Video-ToC: Video Tree-of-Cue Reasoning

arXiv cs.CV / 4/23/2026

📰 NewsModels & Research

Key Points

  • The paper introduces Video-ToC, a new framework designed to improve video understanding by adding stronger reasoning capabilities while reducing hallucinations common in existing Video LLMs.
  • Video-ToC’s method relies on three innovations: tree-guided visual cue localization for fine-grained perception, a reasoning-demand reward mechanism to adapt RL incentives dynamically, and an automated pipeline that builds dedicated datasets for SFT and RL.
  • The authors create two datasets—Video-ToC-SFT-1k for supervised fine-tuning and Video-ToC-RL-2k for reinforcement learning—via automated annotation.
  • Experiments across six video understanding benchmarks and one hallucination benchmark show Video-ToC outperforming baselines and more recent approaches.
  • The accompanying code is published on GitHub, enabling others to reproduce and build upon the framework.

Abstract

Existing Video Large Language Models (Video LLMs) struggle with complex video understanding, exhibiting limited reasoning capabilities and potential hallucinations.
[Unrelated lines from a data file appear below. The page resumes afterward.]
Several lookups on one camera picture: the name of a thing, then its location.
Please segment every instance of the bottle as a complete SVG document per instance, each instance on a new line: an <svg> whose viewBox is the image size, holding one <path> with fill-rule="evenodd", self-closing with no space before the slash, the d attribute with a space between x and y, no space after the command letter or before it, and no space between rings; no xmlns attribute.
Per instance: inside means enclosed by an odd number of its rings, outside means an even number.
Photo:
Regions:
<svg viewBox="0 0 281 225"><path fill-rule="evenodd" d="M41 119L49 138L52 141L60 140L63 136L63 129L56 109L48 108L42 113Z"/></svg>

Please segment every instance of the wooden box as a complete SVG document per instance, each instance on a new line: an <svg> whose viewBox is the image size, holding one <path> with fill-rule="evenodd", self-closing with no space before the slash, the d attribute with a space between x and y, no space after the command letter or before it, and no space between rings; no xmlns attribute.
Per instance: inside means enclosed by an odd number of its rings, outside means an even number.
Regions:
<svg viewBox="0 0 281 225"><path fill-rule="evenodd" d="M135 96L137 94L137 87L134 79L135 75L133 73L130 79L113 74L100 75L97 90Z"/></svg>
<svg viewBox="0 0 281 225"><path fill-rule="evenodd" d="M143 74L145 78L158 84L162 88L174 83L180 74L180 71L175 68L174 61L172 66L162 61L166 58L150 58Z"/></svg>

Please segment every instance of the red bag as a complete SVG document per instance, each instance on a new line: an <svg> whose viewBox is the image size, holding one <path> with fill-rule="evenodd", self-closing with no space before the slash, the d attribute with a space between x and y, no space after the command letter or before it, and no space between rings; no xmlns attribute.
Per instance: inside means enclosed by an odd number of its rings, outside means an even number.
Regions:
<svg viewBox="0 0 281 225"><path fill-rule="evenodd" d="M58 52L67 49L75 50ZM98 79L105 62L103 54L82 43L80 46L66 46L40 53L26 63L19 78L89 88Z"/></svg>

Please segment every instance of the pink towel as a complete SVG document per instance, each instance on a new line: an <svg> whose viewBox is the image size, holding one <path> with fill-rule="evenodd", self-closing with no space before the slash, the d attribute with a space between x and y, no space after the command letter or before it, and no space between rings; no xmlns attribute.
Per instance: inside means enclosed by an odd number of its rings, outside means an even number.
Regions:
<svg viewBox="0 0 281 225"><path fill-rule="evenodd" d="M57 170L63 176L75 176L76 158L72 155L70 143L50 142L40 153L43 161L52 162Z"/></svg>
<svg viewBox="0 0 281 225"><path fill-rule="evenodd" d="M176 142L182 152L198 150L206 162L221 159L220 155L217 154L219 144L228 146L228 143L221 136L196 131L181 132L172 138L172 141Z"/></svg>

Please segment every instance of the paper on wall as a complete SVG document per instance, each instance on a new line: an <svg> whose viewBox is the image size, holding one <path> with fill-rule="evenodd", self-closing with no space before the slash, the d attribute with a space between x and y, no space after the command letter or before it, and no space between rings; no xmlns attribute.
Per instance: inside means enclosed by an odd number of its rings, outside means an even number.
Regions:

In particular, these methods tend to perform reasoning solely relying on the pretrained inherent reasoning rationales whilst lacking perception-aware adaptation to the input video content. To address this, we propose \textbf{Video-ToC}, a novel video reasoning framework that enhances video understanding through tree-of-cue reasoning. Specifically, our approach introduces three key innovations: (1) A tree-guided visual cue localization mechanism, which endows the model with enhanced fine-grained perceptual capabilities through structured reasoning patterns; (2) A reasoning-demand reward mechanism, which dynamically adjusts the reward value for reinforcement learning (RL) based on the estimation of reasoning demands, enabling on-demand incentives for more effective reasoning strategies; and (3) An automated annotation pipeline that constructs the Video-ToC-SFT-1k and Video-ToC-RL-2k datasets for supervised fine-tuning (SFT) and RL training, respectively. Extensive evaluations on six video understanding benchmarks and a video hallucination benchmark demonstrate the superiority of Video-ToC over baselines and recent methods. Code is available at https://github.com/qizhongtan/Video-ToC.